Givers give more than they receive


Instructor
Adam Rifkin

Co-Founder of PandaWhale, Most Networked, Giver

Lessons Learned

Pay attention to whom you are giving to and why.

Saying no is an important part of giving.

Take breaks and make them meaningful.

Transcript

Lesson: Networking for Success with Adam Rifkin

Step #1 Give: Givers give more than they receive

Give and Take was written by a Wharton professor named Adam Grant. He is a great guy and he was introduced to me by a friend, Jennifer Aaker who works in the Stanford Graduate School of Business. She's a professor there.
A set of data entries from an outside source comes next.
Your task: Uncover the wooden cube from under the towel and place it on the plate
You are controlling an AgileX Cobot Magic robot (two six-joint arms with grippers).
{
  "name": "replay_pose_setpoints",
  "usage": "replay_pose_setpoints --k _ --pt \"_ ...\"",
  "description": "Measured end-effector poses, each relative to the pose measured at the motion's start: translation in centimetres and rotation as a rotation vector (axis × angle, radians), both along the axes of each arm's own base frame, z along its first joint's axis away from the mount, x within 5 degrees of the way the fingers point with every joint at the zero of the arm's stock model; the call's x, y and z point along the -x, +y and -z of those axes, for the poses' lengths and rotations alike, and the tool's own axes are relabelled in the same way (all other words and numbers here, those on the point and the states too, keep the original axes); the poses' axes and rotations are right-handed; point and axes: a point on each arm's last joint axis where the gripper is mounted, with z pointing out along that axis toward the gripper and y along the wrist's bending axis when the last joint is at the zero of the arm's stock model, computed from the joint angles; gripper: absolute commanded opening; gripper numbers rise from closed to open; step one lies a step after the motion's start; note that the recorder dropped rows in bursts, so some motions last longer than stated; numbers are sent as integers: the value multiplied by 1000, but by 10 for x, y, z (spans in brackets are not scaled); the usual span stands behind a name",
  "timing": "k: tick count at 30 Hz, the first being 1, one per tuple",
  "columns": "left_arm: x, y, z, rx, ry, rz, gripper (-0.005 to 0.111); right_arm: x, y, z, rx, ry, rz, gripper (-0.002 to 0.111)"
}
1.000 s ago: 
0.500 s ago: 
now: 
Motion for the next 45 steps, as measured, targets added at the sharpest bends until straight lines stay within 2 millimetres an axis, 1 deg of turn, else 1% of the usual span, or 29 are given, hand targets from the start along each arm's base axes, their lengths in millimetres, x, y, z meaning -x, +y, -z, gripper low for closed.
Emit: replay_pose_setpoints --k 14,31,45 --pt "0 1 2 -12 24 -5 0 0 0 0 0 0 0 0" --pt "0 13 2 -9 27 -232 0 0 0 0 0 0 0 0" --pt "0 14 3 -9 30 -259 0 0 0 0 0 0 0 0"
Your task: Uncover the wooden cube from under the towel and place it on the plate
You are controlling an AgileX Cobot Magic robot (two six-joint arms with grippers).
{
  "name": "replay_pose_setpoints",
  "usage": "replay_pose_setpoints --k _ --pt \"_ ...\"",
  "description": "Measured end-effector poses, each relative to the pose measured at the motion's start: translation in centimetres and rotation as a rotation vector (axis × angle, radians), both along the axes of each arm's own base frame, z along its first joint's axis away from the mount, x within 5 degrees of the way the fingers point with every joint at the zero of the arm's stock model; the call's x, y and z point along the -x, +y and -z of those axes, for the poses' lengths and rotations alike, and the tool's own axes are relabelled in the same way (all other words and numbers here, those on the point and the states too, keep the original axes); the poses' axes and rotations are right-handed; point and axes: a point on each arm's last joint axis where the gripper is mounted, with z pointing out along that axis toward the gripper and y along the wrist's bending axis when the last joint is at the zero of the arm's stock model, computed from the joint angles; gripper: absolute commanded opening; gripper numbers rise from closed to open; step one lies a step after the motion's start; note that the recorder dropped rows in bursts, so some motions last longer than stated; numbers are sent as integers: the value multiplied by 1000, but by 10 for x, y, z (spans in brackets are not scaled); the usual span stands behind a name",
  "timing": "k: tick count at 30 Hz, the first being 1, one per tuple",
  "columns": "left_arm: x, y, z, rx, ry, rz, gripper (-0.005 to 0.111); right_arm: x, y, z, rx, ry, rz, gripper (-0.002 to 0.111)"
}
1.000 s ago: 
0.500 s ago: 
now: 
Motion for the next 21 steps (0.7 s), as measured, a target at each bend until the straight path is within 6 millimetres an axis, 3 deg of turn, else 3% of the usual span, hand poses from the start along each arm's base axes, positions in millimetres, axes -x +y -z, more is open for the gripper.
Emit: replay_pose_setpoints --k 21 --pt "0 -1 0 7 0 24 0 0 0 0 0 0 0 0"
She studies happiness and meaning in life as it applies to business and so she had collaborated with Adam Grant before and when Adam Grant was writing the book Give and Take he asked her if there was anybody who came to mind that he should talk with who could provide anecdotes that would be useful for the book and she said, ''You should talk to Adam.'' And so she introduced Adam Grant to me, Adam Rifkin and we talked a bunch and some of the stories ended up in the book.

In his book Give and Take, Adam Grant talks about givers, takers and matchers as three strategies that we do whether consciously or not in business and the givers tend to give more than they receive. The takers tend to receive more than they give and the matchers are much more transactional about it. They try to match the amount of giving they do with the amount of receiving they do. The book itself talks about who is most successful in business and it's actually pretty surprising that the most successful people in business are the givers because the book also talks about who the least successful people in business are and those are also the givers. And so the book explains why some givers are very successful and some are unsuccessful and then it talks about the strategies for being a successful giver when you're doing business.

You have to pay attention to who you are giving to and why and basically it's not that you keep track of it like the matchers. It's more of determining who is worth spending the time giving to and who is not and actually being willing to say no and that's a challenging thing for a lot of givers to do because they want to give. But you come to realize that not all giving is created equal and some giving actually makes the world better or makes business better and some giving just drains you of resources. The thing that the successful givers do the best is they're mindful of how much resources they have to give and they don't go past that. So they don't spend past the energy that they have. It's really interesting and the book Give and Take is worth reading if for nothing else just to understand how that kind of plays out in business.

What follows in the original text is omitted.